Task objective
When copying the listing below, skip every picture and keep each word as it stands.

BEGIN Task material

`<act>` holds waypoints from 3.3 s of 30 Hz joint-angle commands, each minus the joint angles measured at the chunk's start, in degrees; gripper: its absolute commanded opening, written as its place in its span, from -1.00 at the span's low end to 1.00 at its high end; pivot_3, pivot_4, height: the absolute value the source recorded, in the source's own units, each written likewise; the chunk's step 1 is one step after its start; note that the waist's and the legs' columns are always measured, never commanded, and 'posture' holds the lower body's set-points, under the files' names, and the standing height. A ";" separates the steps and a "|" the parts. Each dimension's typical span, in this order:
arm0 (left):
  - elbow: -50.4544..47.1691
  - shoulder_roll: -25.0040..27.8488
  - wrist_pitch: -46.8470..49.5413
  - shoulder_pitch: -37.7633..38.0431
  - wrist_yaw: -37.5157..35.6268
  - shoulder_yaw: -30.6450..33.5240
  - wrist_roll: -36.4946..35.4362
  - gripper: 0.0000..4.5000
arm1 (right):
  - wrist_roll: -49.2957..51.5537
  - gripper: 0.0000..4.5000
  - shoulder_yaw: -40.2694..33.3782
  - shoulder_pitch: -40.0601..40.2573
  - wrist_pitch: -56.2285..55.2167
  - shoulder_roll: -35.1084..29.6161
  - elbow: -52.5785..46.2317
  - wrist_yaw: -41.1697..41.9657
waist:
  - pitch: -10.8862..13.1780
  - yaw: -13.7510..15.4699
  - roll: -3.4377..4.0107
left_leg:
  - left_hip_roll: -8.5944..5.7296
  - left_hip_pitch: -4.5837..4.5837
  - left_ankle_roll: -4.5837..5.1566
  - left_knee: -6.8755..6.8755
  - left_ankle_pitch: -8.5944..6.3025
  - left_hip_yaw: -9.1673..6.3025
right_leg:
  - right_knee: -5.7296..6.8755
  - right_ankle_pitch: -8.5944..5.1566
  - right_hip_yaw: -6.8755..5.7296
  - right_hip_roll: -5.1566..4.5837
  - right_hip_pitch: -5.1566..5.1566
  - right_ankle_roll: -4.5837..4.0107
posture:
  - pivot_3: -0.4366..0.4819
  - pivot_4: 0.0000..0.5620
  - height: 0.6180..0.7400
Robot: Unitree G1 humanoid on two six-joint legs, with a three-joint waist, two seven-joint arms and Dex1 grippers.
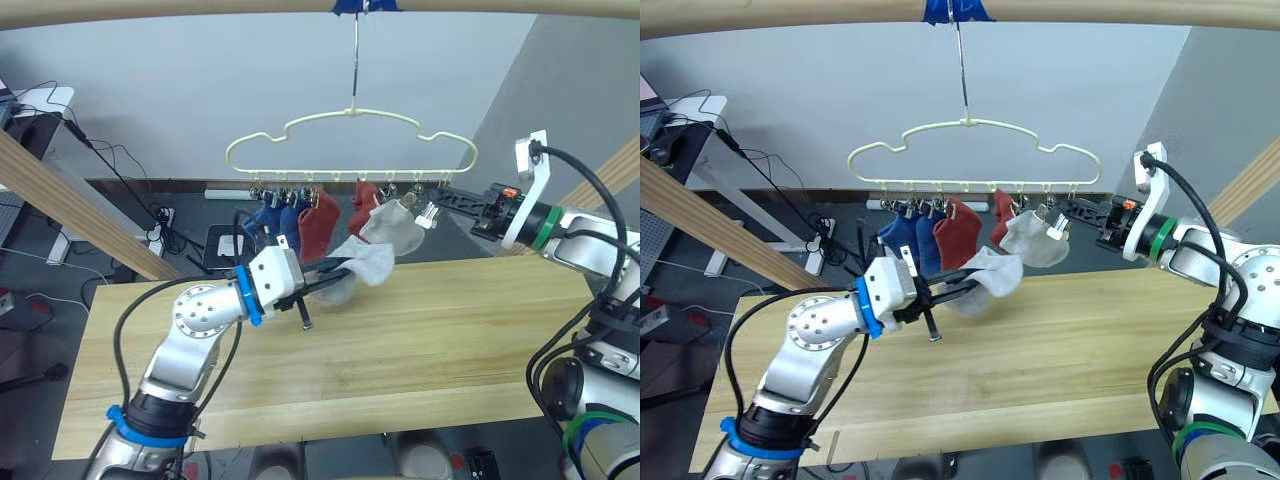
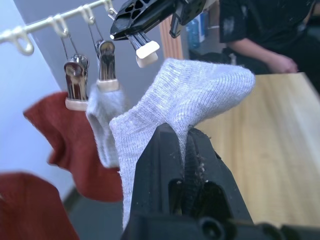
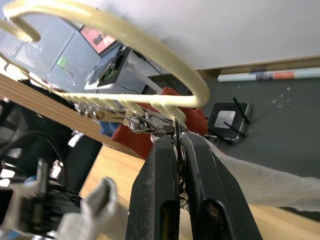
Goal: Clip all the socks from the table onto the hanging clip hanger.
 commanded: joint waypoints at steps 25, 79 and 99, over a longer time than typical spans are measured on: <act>14.35 -10.71 -9.36 -10.38 11.90 -5.01 10.29 -0.99 | 36.26 -1.00 11.85 8.34 -18.73 -10.95 -1.34 -23.78 | 0.00 -1.70 0.00 | 0.00 -0.04 0.05 0.04 0.04 -0.05 | 0.02 0.00 -0.05 0.00 0.01 0.01 | -0.51 0.07 1.00; 14.75 -15.30 1.00 -12.52 8.10 -5.98 4.14 -0.37 | -0.65 1.00 12.19 33.09 -33.99 -34.32 -23.05 16.87 | 0.04 -1.56 0.00 | 0.00 -0.03 0.06 0.08 0.04 0.02 | -0.02 0.01 -0.06 0.01 0.04 0.05 | -0.58 0.11 1.00; -12.62 7.10 40.32 17.01 6.12 26.35 -24.99 0.98 | -31.37 1.00 19.59 37.27 -59.02 -20.00 -21.99 31.80 | -0.01 0.62 -0.03 | 0.06 0.23 0.03 0.05 0.06 0.14 | 0.06 0.05 0.12 0.04 0.11 0.09 | -0.19 -0.11 1.00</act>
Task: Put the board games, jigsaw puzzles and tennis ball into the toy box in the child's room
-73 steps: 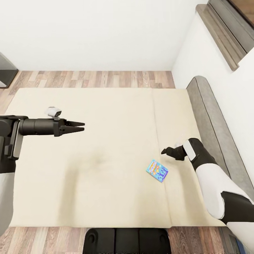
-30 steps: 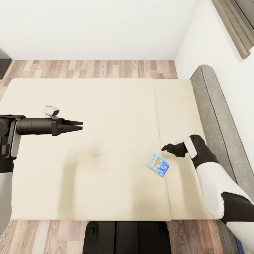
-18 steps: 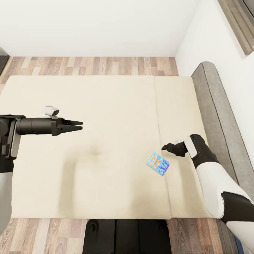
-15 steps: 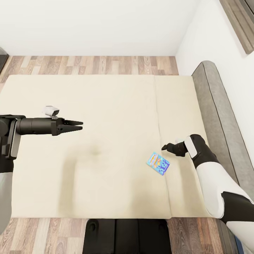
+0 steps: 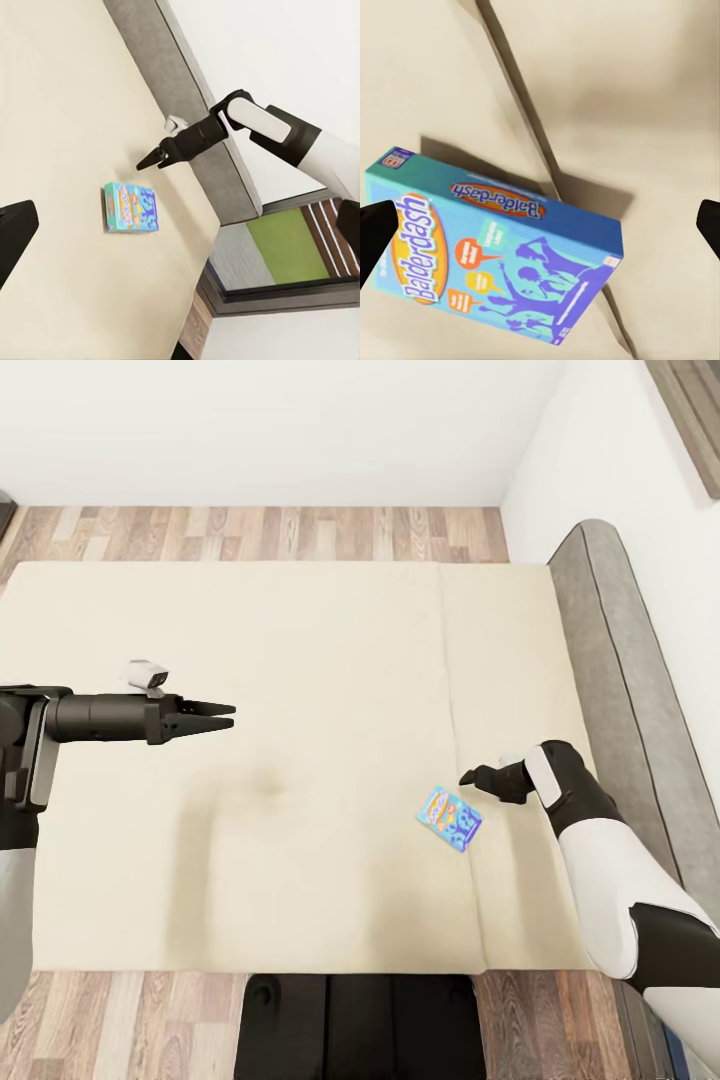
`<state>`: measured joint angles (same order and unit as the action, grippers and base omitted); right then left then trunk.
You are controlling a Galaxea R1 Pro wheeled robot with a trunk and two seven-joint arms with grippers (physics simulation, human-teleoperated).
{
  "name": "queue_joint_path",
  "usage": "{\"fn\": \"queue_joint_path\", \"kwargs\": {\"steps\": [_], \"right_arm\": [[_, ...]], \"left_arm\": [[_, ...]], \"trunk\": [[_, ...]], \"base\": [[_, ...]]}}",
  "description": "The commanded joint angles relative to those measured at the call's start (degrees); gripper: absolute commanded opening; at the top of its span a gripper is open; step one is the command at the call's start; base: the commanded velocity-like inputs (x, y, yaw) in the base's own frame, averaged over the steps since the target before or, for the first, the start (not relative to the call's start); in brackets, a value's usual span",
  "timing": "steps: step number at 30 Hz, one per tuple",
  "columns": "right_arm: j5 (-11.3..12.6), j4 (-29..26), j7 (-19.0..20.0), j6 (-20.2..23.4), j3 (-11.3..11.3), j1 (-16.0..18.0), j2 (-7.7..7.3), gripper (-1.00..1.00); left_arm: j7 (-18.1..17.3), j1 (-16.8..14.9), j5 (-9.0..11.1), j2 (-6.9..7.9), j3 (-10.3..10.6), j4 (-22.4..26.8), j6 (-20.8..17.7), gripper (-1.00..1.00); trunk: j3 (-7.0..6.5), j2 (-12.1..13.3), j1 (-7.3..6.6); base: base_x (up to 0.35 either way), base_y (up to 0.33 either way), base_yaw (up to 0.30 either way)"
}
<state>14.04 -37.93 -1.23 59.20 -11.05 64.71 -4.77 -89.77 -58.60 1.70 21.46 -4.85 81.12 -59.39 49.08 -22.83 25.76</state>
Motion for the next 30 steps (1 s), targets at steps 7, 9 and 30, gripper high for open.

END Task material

Output of the task
`<act>` holds waypoints from 3.3 s of 30 Hz joint-angle commands, each minus the joint angles measured at the chunk's start, in degrees; gripper: its absolute commanded opening, written as its place in its span, from -1.00 at the span's low end to 1.00 at its high end; pivot_3, pivot_4, height: the absolute value the source recorded, in the source's own units, each written likewise; the chunk's step 1 is one step after its start; note that the waist's and the legs' columns are always measured, never commanded, and 'posture' holds the lower body's set-points, under the files' names, and the standing height. A ";" separates the steps and a "|" the parts. Each dimension's typical span, in this order:
arm0 (left):
  - elbow: -50.4544..47.1691
  - shoulder_roll: -25.0040..27.8488
  - wrist_pitch: -46.8470..49.5413
  - shoulder_pitch: -37.7633..38.0431
  - wrist_yaw: -37.5157..35.6268
  - shoulder_yaw: -30.6450..33.5240
  - wrist_roll: -36.4946..35.4362
  - gripper: 0.0000..4.5000
arm1 (right):
  - wrist_roll: -49.2957..51.5537
  - gripper: 0.0000..4.5000
  - shoulder_yaw: -40.2694..33.3782
  - shoulder_pitch: -40.0601..40.2573
  - wrist_pitch: -56.2285..55.2167
  - shoulder_roll: -35.1084..29.6161
  - elbow: -52.5785..46.2317
  - wrist_yaw: -41.1697..41.9657
waist:
  - pitch: -10.8862..13.1780
  - yaw: -13.7510..15.4699
  - roll: -3.4377..4.0107
left_leg:
  - left_hip_roll: -8.5944..5.7296
  - left_hip_pitch: -4.5837..4.5837
  - left_ankle_roll: -4.5837..5.1566
  - left_knee: -6.8755..6.8755
  - left_ankle_pitch: -8.5944..6.3025
  - left_hip_yaw: -9.1673..6.3025
right_leg:
  - right_knee: -5.7296..6.8755
  - right_ankle_pitch: -8.5944..5.1566
  - right_hip_yaw: -6.8755..5.7296
  - right_hip_roll: -5.1566..4.5837
  - right_hip_pitch: -5.1566..5.1566
  - right_ankle_roll: -4.5837..4.0107
posture:
  - pivot_3: -0.4366..0.4819
  - pivot_4: 0.0000..0.5620
  - height: 0.6180..0.7400
Robot: Unitree G1 humanoid on two six-joint legs, with a three-joint waist, two seven-joint arms and Dex1 grippers.
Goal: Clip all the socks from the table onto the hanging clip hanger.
 commanded: joint waypoints at steps 25, 79 and 99, over a longer time than typical spans are measured on: <act>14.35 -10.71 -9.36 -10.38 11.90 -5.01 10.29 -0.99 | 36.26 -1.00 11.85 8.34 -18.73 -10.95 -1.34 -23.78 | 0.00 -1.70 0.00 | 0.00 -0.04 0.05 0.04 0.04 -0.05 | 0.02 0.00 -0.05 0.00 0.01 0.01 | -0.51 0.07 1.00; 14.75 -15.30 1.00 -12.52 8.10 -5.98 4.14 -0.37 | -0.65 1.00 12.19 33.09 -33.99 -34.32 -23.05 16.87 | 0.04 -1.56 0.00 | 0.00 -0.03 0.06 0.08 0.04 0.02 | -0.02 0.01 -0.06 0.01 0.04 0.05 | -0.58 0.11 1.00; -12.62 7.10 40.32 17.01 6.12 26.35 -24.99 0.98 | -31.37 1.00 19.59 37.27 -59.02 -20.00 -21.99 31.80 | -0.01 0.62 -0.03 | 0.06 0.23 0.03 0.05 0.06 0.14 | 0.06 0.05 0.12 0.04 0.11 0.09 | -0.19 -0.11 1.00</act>
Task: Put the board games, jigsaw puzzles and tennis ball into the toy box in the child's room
-73 steps: 
-30 steps: 
-18 steps: 
-15 steps: 
+0 steps: 
`<state>`: measured joint angles (same order and unit as the action, grippers and base omitted); right then left then trunk.
You are controlling a Galaxea R1 Pro wheeled robot with a trunk and two seven-joint arms with grippers (physics simulation, human-teleoperated).
{
  "name": "queue_joint_path",
  "usage": "{\"fn\": \"queue_joint_path\", \"kwargs\": {\"steps\": [_], \"right_arm\": [[_, ...]], \"left_arm\": [[_, ...]], \"trunk\": [[_, ...]], \"base\": [[_, ...]]}}",
  "description": "The commanded joint angles relative to those measured at the call's start (degrees); gripper: absolute commanded opening; at the top of its span a gripper is open; step one is the command at the call's start; base: the commanded velocity-like inputs (x, y, yaw) in the base's own frame, averaged over the steps since the target before or, for the first, the start (not relative to the call's start); in brackets, a value's usual span",
  "timing": "steps: step number at 30 Hz, one per tuple",
  "columns": "right_arm: j5 (-11.3..12.6), j4 (-29..26), j7 (-19.0..20.0), j6 (-20.2..23.4), j3 (-11.3..11.3), j1 (-16.0..18.0), j2 (-7.7..7.3), gripper (-1.00..1.00); left_arm: j7 (-18.1..17.3), j1 (-16.8..14.9), j5 (-9.0..11.1), j2 (-6.9..7.9), j3 (-10.3..10.6), j4 (-22.4..26.8), j6 (-20.8..17.7), gripper (-1.00..1.00); trunk: j3 (-7.0..6.5), j2 (-12.1..13.3), j1 (-7.3..6.6); base: base_x (up to 0.35 either way), base_y (up to 0.33 either way), base_yaw (up to 0.30 either way)"
}
<state>14.04 -37.93 -1.23 59.20 -11.05 64.71 -4.77 -89.77 -58.60 1.70 21.46 -4.85 81.12 -59.39 49.08 -22.83 25.76</state>
Motion for the next 30 steps (1 s), targets at steps 7, 9 and 30, gripper high for open.

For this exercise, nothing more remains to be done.